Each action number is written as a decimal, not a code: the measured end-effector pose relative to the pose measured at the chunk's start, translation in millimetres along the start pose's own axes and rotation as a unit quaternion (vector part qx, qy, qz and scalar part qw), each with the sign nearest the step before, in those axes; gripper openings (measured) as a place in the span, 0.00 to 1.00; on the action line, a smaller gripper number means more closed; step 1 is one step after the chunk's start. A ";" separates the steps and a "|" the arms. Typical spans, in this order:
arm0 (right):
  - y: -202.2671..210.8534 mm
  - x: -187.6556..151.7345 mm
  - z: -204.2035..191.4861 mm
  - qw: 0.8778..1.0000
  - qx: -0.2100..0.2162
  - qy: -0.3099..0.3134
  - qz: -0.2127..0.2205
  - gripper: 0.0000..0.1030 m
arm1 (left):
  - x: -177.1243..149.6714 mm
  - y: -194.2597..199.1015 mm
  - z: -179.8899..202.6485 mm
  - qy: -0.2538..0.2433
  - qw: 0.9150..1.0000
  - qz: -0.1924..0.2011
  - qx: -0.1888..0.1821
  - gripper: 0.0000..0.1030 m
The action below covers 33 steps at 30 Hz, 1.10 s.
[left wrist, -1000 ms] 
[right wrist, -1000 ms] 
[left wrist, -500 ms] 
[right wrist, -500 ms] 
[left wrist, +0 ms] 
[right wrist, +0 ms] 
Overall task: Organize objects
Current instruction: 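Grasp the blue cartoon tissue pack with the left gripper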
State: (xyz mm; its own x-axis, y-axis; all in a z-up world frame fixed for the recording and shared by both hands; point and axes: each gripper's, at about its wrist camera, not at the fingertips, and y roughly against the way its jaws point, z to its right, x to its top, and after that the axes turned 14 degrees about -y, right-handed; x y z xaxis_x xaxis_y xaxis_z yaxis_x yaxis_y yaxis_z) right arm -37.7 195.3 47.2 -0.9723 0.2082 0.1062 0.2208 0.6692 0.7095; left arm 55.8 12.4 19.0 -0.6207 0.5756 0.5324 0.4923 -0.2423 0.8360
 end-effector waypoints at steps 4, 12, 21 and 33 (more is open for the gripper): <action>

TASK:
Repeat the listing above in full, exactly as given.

OUTPUT OF THE EXERCISE:
Each action number is written as a decimal, not a code: the measured end-effector pose relative to the pose measured at the chunk's start, translation in millimetres along the start pose's own axes and rotation as a unit quaternion (vector part qx, qy, qz and scalar part qw), each with the sign nearest the step before, in those axes; gripper openings (measured) as a place in the span, 0.00 to 1.00; on the action line, a smaller gripper number means more closed; step 1 is one step after the chunk's start. A ";" separates the steps and a "|" the arms. Typical spans, in this order:
arm0 (right):
  - y: -202.2671..210.8534 mm
  - x: -187.6556..151.7345 mm
  - z: -204.2035..191.4861 mm
  - qw: 0.8778..1.0000
  - qx: -0.2100..0.2162
  - qy: -0.3099..0.3134
  - qz: -0.2127..0.2205
  - gripper: 0.0000..0.1030 m
arm1 (left):
  - x: -177.1243..149.6714 mm
  - y: -194.2597..199.1015 mm
  - z: -179.8899..202.6485 mm
  - qy: -0.2538..0.2433
  - qw: 0.9150..1.0000
  - qz: -0.1924..0.2011
  - qx: -0.1888..0.1821
  - gripper: 0.0000..0.1030 m
The action below covers 33 steps at 30 Hz, 1.10 s.
[left wrist, -1000 ms] 
[right wrist, -1000 ms] 
[left wrist, -500 ms] 
[right wrist, -500 ms] 
[left wrist, +0 ms] 
[right wrist, +0 ms] 
Overall task: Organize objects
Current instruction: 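Grasp the blue cartoon tissue pack with the left gripper
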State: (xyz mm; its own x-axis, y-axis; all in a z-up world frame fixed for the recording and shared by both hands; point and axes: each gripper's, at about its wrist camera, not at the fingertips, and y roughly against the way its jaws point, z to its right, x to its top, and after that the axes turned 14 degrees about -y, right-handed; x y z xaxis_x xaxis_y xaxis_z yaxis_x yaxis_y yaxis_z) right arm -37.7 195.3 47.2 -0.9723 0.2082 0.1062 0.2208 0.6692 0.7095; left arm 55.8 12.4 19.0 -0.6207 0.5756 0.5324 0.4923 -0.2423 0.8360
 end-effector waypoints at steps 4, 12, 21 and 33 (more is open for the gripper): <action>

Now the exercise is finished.